Crimson is a fantasy-horror vampire comic book series created from artist Humberto Ramos and writer Brian Augustyn, from story concepts by Francisco Haghenbeck and Oscar Pinto.

Publication history
The series debuted in 1998 and ran for twenty-four issues. The first seven issues were published as part of the Image Comics' Cliffhanger imprint of creator-owned comics and then the final seventeen at DC Comics' Wildstorm imprint.
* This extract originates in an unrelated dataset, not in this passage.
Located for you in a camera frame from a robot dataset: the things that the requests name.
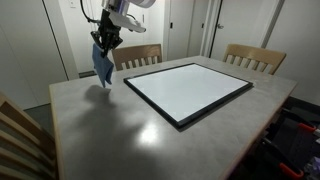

Also published were a Crimson Sourcebook special issue as well as a one-shot starring Scarlet X. Scarlet X - Blood on the Moon was set in Mexico and featured the origin of Joe the Indian.

Plot
Crimson revolves around a young man named Alex Elder who is attacked by a gang of vampires while out late with his friends. Bitten, Alex is saved by Ekimus, the last of an ancient race pre-dating humanity, who claims Alex is "The Chosen One." Alex becomes the first and last of his kind, gaining powers beyond that of a normal vampire, who is destined to bring the end to vampirekind. The series follows Alex as he adjusts to life as a vampire and shoulders the responsibilities of being a hero. The comic features not only vampires, but werewolves and other supernatural beings and elements, as well as Biblical themes and deities.

Main characters
 Alex Elder - the protagonist. A sixteen-year-old teenager who on a night out with friends is ambushed by a savage vampire gang. He is saved by Ekimus, who feeds Alex his blood and turns him into "The Chosen One": a vampire endowed with magical powers so as to destroy all other vampires, and who is chronicled to save the world from the coming apocalypse.
 Ekimus - a wise, repentant, and ancient being known as a "Grigori", who guides Alex in his new life as a vampire. He is known as the source of all vampirism throughout the world.
 Scarlet Thinbault X - a female operative and daughter of "The Order of the Red Hood"; a family-led organisation dedicated to hunting and destroying demonic creatures. She befriends Alex and later becomes his love interest. 
 José - nicknamed "Joe". A Mexican Indian vampire who becomes Alex's street mentor and best friend.
 Lisseth - the main antagonist, and Ekimus' former lover. She is coined "The Mother of All Vampires", bent on bringing about the apocalypse and ruling all of creation. 
 Victor Van Fleet - a U.S. senator and powerful vampire lord with aspirations for the presidency. He is allied with Lisseth.

Collected editions
The series has been collected by DC Comics into four trade paperbacks:

 Crimson:
Loyalty and Loss (collects #1–6, 160 pages, June 1999, )
Heaven & Earth (collects #7–12, 160 pages, February 2000, )
Earth Angel (collects #13–18, 160 pages, March 2001, )
Redemption (collects #19–24, 160 pages, October 2001, )

The whole series has also been collected in hardcover:

The Complete Crimson (collects #1–24 as well as Crimson: Scarlett X Blood on the Moon, and the Crimson Sourcebook, 640 pages, August 2018, )

Other media

Toys
Palisades Toys released toys based on the series.